Jak wyliczyłem wcześniej taki gotowy ekstrakt ma proporcję 3:1. Zapisując ją w innej formie będzie to 1:0,333(3). Czyli 5/0,333(3)=15. Tak więc 1 g proszku/ekstraktu (substancje z zioła + nośnik) muszę rozcieńczyć 14 ml (ml=g) wody i będę miał ok 15 ml(g) nalewki 1:5. Lub bazując na średniej ważonej
(
4x0,75+
0xX)/(0,75+X)=0,2 z tego X=14,25 a uwzględniając, że w 1 g proszku jest już 0,25 g nośnika wynik będzie 14,25-0,25=14ml(g).
Gdyby nie zawracać sobie głowy nośnikiem i przyjmując ekstrakt gotowy jako 100% to wtedy dla otrzymania nalewki 1:5, 1g ekstraktu powinienem rozcieńczyć w 19 g wody (lub słabego alkoholu)..
4:1 -> 1:0,25 5/0,25=20-1=19ml(g)
Jesteśmy jak widać po bezpiecznej stronie.
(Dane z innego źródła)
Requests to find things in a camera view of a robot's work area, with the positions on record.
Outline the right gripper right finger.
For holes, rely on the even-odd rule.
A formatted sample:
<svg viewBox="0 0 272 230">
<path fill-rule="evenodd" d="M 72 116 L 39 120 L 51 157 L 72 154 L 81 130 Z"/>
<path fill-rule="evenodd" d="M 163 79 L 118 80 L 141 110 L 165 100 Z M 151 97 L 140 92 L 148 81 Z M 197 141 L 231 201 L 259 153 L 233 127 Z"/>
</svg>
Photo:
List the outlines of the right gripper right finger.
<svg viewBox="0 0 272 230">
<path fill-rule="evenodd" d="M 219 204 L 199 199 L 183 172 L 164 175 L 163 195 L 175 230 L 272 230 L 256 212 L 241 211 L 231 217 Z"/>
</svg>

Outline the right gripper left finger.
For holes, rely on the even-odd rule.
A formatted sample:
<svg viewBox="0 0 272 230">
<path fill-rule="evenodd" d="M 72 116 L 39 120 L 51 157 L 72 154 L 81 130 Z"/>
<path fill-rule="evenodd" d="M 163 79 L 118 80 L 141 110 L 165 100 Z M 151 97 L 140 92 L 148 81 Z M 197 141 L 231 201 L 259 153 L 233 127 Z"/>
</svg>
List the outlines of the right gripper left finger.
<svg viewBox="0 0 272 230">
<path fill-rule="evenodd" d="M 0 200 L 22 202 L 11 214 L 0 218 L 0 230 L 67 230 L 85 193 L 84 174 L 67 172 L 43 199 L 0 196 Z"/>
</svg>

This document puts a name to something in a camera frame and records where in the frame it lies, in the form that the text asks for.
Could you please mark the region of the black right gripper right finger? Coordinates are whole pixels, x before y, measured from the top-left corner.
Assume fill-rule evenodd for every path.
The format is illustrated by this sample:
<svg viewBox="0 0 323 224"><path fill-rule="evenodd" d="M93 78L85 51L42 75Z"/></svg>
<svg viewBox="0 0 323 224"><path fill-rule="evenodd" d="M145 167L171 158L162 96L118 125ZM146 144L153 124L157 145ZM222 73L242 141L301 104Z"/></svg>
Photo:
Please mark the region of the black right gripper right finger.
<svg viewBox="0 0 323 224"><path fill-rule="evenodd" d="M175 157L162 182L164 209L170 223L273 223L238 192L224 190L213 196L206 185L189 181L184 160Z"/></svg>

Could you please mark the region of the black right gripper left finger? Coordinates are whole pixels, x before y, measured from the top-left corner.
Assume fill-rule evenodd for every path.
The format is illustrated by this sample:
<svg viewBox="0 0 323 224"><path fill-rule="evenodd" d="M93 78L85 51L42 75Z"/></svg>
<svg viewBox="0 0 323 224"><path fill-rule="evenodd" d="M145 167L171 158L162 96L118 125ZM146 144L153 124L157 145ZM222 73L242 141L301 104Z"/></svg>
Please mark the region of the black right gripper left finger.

Ale już dla ekstraktu z kurkumy gdzie DER wynosi 60:1, z 1 grama ekstraktu mogę mieć ok 300 ml nalewki 1:5. Ciekawe tylko czy ekstrakt rozpuści się w wodzie.
• Suchy ekstrakt jako zamiennik jednego ze składnika płynnej mikstury złożonej składającej się z kilku nalewek. Obliczę ile g ekstraktu DER 4:1będzie równoważne z 60 ml nalewki 1:10 (m/v). W pewnym uproszczeniu mogę powiedzieć, że 60 ml (g) nalewki 1:10 stanowi równoważnik/ekwiwalent 6g surowca (1/10x60=6). Dla siedemdziesięciopięcioprocentowego ekstraktu 4:1 faktyczna proporcja (bez uwzględnienia nośnika będzie 3:1 czyli 1 g proszku z torebki odpowiada 3 gramom surowca (a dokładniej tego co się w nim znajduje i rozpuściło). Tak więc mogę do mikstury dodać 2 gramy ekstraktu (6x1/3=2) i będzie to równoważne z dodaniem 60 ml nalewki 1:10.
Oczywiście dla uproszczenia mogę nie brać pod uwagę nośnika i wtedy 6x1/4=1,5 g ekstraktu będzie ekwiwalentem dla 60 ml mojej nalewki 1:10. Również jesteśmy po bezpiecznej stronie.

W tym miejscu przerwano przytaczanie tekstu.